Versatile animal in the Tien Shan Mountains
Species: The domesticated Yak - Bos mutus
Age: Up to 20 years
Size: Up to 1,80 m high and 3 m long. The horn itself can reach one meter
Weight: 200 - 700kg. Female ones weight less due to their smaller size
Colour: Brown and black, but also red, white and spotted
Nourishment: Mainly grass, herbs, moss and lichens; but also spiky and woody plants. It can survive several days without any food or water and loses up to 20% of its weight in winter time
Reproduction: Sexual maturity: around 6 years
Mating season: September – October
Gestation period: ca. 270 days
Litter size: 1 young
The primal cattle breed is very undemanding and perfect adapted to the extreme climate conditions in the Central Asian Highlands. They live outdoors all year and up to 4.500 meters, they are extremely resistant against coldness and frost and find purchase on mountain slopes with 75% hill.
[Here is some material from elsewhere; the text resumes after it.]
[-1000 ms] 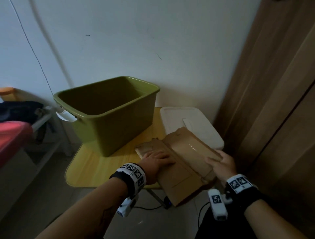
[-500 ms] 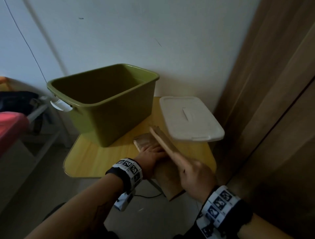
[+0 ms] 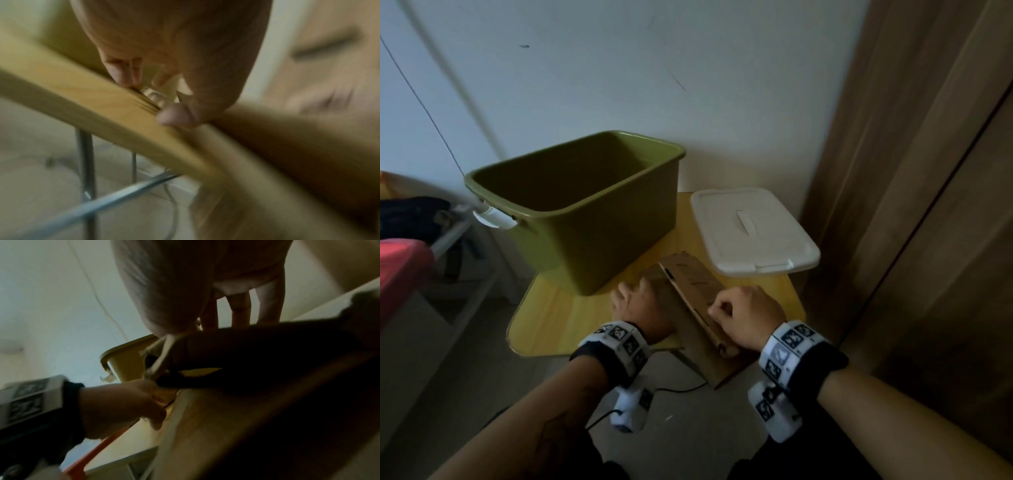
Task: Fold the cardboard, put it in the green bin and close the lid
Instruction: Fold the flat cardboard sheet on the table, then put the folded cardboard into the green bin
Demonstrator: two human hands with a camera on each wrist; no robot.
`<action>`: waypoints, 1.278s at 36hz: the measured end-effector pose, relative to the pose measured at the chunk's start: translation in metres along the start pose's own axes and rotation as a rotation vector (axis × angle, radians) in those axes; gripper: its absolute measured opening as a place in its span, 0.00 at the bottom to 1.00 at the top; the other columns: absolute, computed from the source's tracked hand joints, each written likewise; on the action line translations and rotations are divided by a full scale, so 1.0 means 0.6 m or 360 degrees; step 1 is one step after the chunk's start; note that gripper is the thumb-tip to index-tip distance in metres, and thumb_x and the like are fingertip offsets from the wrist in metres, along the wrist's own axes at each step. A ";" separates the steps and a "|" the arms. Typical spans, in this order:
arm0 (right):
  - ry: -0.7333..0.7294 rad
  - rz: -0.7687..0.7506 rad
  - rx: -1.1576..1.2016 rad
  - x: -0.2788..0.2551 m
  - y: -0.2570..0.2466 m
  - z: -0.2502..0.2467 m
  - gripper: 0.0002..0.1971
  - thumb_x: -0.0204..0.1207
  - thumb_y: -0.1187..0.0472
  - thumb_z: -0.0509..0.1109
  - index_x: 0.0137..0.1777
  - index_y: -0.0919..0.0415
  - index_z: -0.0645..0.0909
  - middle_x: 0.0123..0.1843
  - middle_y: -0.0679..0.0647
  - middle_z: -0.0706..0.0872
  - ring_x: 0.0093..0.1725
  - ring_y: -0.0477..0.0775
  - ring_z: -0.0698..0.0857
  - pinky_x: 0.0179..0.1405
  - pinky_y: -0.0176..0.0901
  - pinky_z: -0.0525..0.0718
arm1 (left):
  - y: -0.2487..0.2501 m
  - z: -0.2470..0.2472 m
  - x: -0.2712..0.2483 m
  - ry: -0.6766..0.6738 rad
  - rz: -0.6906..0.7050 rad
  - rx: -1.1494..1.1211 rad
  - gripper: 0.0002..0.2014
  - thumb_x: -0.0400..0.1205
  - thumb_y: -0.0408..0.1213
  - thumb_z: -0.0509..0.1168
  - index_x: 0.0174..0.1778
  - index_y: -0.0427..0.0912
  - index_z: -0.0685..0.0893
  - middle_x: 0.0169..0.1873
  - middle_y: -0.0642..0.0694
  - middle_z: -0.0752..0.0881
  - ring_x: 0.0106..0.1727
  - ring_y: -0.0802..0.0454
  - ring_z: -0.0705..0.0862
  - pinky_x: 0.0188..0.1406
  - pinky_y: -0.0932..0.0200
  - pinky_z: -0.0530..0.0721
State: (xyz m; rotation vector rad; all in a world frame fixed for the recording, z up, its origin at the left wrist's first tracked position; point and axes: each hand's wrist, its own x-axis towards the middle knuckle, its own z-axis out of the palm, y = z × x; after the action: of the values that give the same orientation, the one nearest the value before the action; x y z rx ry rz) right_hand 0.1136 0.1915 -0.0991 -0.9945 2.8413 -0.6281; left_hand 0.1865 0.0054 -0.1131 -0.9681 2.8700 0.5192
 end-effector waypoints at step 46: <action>-0.0004 0.0381 0.2069 0.093 -0.049 -0.132 0.15 0.78 0.40 0.68 0.54 0.49 0.79 0.40 0.62 0.92 0.36 0.61 0.90 0.31 0.45 0.82 | 0.067 -0.375 -0.046 0.0249 0.0309 -0.1115 0.18 0.72 0.46 0.80 0.54 0.40 0.90 0.43 0.41 0.94 0.41 0.43 0.94 0.43 0.45 0.94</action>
State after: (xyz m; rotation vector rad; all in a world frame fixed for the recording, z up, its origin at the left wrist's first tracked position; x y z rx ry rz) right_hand 0.0714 0.1650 -0.0114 -0.3627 1.7516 -1.9503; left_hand 0.1942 -0.0245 0.1153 -0.8070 2.9690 1.6037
Yaks own a well-marked social behaviour and graze near together. The herd contains only of female and young animals until the bulls turn up during the mating season. In case of an attack the herd defends as a closed community and hence rarely falls victim to predators.
The domesticated Yak is not just an important source of food, but also the only provider of milk, leather and wool in faraway alpine regions, as well as an important pack ad riding animal which can transport up to 100 kg. With its wide and robust claws it is particularly sure of step and especially on snowy mountain passes a valuable attendant. Besides local goods they often transport climbing equipment for foreign extreme mountain climbers to base camps. The Yak and its by-products are mostly entirely utilized; hence the dung used as combustible material. In ancient times, so wrote the poet Martial (41-100 A.D.), aristocratic Roman madams used Yak tails with their bushy tassel as fly whisk.
Fossil findings in Mongolia proof an age of the species of 100.000 years, but the primal Yak probably existed 2 million years ago. It spread from the Himalaya and the Tibetan Highlands towards North and South Asia, several animals were brought to Mongolia, the Caucasus and Russia between the 13th and 18th century. The nation of the Qiang in Tibet is said to be the first one to domesticate wild Yaks 10.000 years ago. The number of domesticated Yaks in Central Asia is estimated to be around 14 million today, 90% live in China and Mongolia.